Las nuevas hermanastras eran malas, crueles y tontas, mientras que Cenicienta era amable, dulce e inteligente. El tiempo pasaba y las hermanastras estaban cada día más celosas de Cenicienta. Pero Cenicienta perdió a su padre, y su vida cambió por completo. La malvada madrastra comenzó a humillarla, obligándola a dormir en el desván y a ser su criada. Cenicienta trabajaba a todas horas en su propia casa: ella sola limpiaba, lavaba la ropa, cocinaba, cosía y planchaba. Por las mañanas era la primera en levantarse y, por la noches, la última en acostarse. No obstante, a pesar de sus desgracias, la joven siempre estaba contenta: podía ver el lado bueno de todas las cosas. Le encantaban la primavera, las flores y el canto de los pajaritos, quienes eran sus mejores amigos, junto con los ratoncitos. Todas las mañanas, en el desván, los pájaros y los ratones estaban allí para darle los buenos días cuando se despertaba. Cenicienta canturreaba con ellos y les contaba algunos de sus sueños más secretos…, pero no todos, ¡no fuese a ser que jamás se cumpliesen! Pero, esa mañana, llegó a la casa un mensajero del rey: les anunció que el príncipe iba a celebrar un baile esa noche y que invitaba a todas las muchachas casaderas del reino, pues esperaba encontrar entre ellas a su futura esposa. Drizella y Anastasia daban saltos de alegría ante la idea de ser las elegidas. Entonces, Cenicienta les dijo:

—En ese caso…, ¿yo también puedo ir? Las hermanastras se rieron de la pobre Cenicienta, y su madrastra le contestó:

—Por supuesto, Cenicienta. Pero antes tienes que acabar todas tus tareas… y encontrar un vestido adecuado para la ocasión.

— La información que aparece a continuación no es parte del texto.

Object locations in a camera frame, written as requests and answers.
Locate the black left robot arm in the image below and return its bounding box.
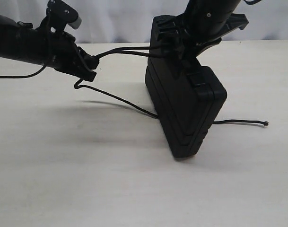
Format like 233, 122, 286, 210
0, 15, 99, 82

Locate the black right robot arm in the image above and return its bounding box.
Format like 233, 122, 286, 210
147, 0, 248, 91

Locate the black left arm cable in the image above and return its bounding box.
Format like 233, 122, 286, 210
0, 23, 54, 79

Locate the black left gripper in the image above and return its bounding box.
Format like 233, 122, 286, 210
38, 20, 99, 82

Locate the black plastic carrying case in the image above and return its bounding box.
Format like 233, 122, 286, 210
144, 15, 227, 161

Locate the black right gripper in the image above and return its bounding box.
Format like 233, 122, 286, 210
157, 11, 249, 87

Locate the black cord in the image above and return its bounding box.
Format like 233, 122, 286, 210
74, 46, 269, 127

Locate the white backdrop curtain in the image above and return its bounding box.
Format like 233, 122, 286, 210
0, 0, 288, 43

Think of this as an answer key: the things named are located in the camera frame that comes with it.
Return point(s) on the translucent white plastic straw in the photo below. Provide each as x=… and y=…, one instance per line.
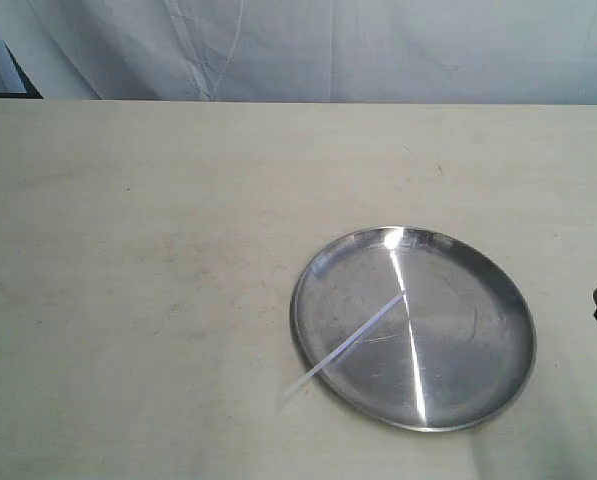
x=346, y=344

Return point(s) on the round silver metal plate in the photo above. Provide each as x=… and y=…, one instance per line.
x=454, y=353

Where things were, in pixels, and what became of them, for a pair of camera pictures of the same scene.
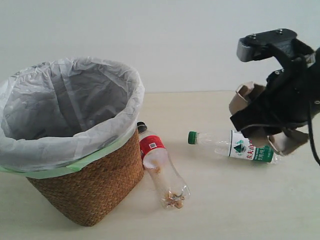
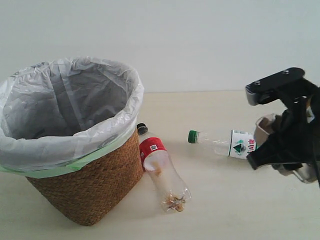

Tras las palabras de su madre, Drizella y Anastasia le pusieron el doble de tareas a Cenicienta para impedir que la bella joven pudiese estar lista para ir al baile.

—¡Esto no es justo! —exclamaron los ratoncitos, indignados—. ¡Vamos a ayudar a nuestra amiga!

Así, mientras la joven limpiaba y pulía el suelo, los ratoncitos le confeccionaron un precioso vestido de seda rosa.

—¡Vaya, gracias! —exclamó Cenicienta esa noche al ver la maravillosa sorpresa que le habían preparado sus amigos—. Con este vestido, ¡ya puedo ir al baile!

Pero se le olvidaba un detalle: la maldad de sus crueles hermanastras…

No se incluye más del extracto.